En su redacción original, el artículo 7.e) de la Ley del IRPF preveía la posibilidad de que las indemnizaciones estuviesen exentas aun cuando el contrato de trabajo se extinguiese con anterioridad al acto de conciliación; es decir, antes de pasar por el SMAC. Esta referencia al acto de conciliación se suprimió en la modificación del citado artículo por el Real Decreto-ley 3/2012, lo que se interpretó como la configuración del acto de conciliación o resolución judicial como requisito indispensable de acceso a la exención. Esta interpretación fue avalada por la Dirección General de Tributos en numerosas consultas vinculantes que llegan hasta nuestros días.

Por tanto, el paso por el SMAC se convirtió a partir de 2012 en un requisito objetivo previo e imprescindible para que el empleado despedido no tuviese que tributar por la indemnización recibida con motivo del cese unilateral de la relación laboral. La pregunta es si, además de necesario, el acto de conciliación es suficiente para disfrutar de la exención.

La opinión de los tribunales

La creencia generalizada de que el paso por el SMAC santificaba el disfrute de la exención de la indemnización se ha visto perturbada por la práctica de los órganos administrativo-tributarios, refrendada por los tribunales.

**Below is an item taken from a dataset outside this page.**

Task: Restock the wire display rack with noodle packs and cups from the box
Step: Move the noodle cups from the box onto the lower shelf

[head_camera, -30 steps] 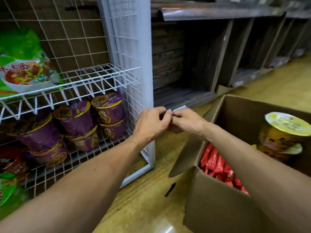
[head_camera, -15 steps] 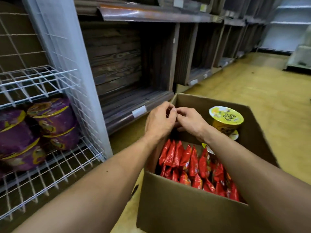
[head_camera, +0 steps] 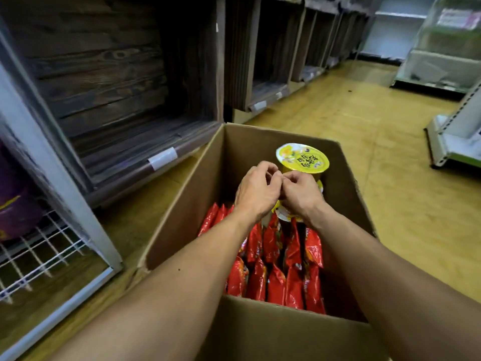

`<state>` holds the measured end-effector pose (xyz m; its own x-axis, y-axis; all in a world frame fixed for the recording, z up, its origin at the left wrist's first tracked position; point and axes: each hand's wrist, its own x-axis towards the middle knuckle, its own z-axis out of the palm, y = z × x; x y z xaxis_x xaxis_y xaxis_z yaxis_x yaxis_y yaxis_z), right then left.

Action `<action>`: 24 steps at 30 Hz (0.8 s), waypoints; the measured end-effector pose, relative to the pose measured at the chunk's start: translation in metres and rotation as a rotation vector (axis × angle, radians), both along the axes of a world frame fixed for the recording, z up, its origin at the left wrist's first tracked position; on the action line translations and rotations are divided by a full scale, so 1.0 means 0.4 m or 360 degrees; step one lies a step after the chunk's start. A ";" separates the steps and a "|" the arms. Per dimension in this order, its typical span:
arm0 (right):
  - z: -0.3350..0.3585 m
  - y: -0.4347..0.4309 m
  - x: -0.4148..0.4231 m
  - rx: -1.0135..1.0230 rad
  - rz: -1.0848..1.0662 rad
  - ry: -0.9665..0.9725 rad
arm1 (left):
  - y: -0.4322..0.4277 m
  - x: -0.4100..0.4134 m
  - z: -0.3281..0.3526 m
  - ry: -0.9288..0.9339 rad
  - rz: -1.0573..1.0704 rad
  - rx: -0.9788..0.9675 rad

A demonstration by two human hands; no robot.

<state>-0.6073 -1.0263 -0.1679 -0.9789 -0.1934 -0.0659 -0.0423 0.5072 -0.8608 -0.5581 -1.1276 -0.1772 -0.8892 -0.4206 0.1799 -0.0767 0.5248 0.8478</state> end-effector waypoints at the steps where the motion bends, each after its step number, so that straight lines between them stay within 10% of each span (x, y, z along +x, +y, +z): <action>1: -0.008 0.009 -0.012 0.0002 -0.0067 -0.0008 | 0.011 -0.011 -0.005 -0.0008 -0.0006 0.0015; 24: -0.084 0.082 -0.139 -0.0512 -0.0464 -0.0292 | 0.059 -0.134 -0.083 0.0062 -0.0127 0.0251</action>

En efecto, tanto la reciente resolución del TEAC como la sentencia de la Audiencia Nacional (de 10 y 3 de julio de 2019, respectivamente) confirman el criterio de la Inspección en su negativa a reconocer la exención sobre indemnizaciones satisfechas por despido improcedente a pesar de haber sido conciliadas ante el SMAC. La argumentación de estas resoluciones se fundamenta, por un lado, en que la conciliación ante el SMAC no significa que este avale la corrección del acuerdo, ni su naturaleza jurídica. Por otro, el análisis y calificación de los hechos atendiendo a su verdadera naturaleza jurídica se encuentran dentro del marco de las competencias de comprobación e investigación de la Inspección. Así, concluyen estos tribunales, la Inspección puede denegar la exención siempre que los hechos acreditados en el expediente prueben que un despido conciliado en el SMAC no obedece a un cese unilateral de la relación laboral por el empleador, sino a un acuerdo extintivo del contrato concertado entre empleado y empleador con carácter previo.

El SMAC se convirtió en un requisito imprescindible para que el empleado despedido no tuviese que tributar por la indemnización recibida

Las mencionadas resoluciones, a las que preceden otras en el mismo sentido de distintos tribunales, obligan a relativizar la función del acto de conciliación ante el SMAC como un requisito indispensable pero no suficiente para el disfrute de la exención.

La consolidación de esta interpretación no debe confundir, sin embargo, pues en ningún caso permite a la Inspección generalizar conductas y objetivizar hechos para impedir el acceso a la exención. Hallarse cercano a la edad de jubilación o la fijación de una indemnización que se separe de la fórmula legalmente establecida no constituyen, por sí mismos y de manera aislada, indicios de la existencia de un pacto. Ahora bien, como recuerda la Audiencia Nacional, si estas circunstancias están acompañadas por otros indicios (cálculo de la indemnización teniendo en cuenta los años que restan para la jubilación, entrega masiva de cartas con idéntica redacción, aceptación de la improcedencia del despido sin aparente justificación…), la valoración conjunta de la prueba podría avalar una denegación de la exención al considerar que la conciliación obedece a un cese consensuado de la relación laboral.

Por tanto, aunque la conciliación en el SMAC sigue siendo obligatoria para acceder a la exención, no es un puerto seguro si se acredita que el despido fue de mutuo acuerdo. Confiemos en que la Inspección comprenda bien su papel y no criminalice conductas del contribuyente de forma objetiva, limitando el disfrute de la exención únicamente cuando las circunstancias concretas del caso lo requieran.

*Almudena Medina Rodríguez es directora en el área de Derecho Tributario en CECA Magán Abogados.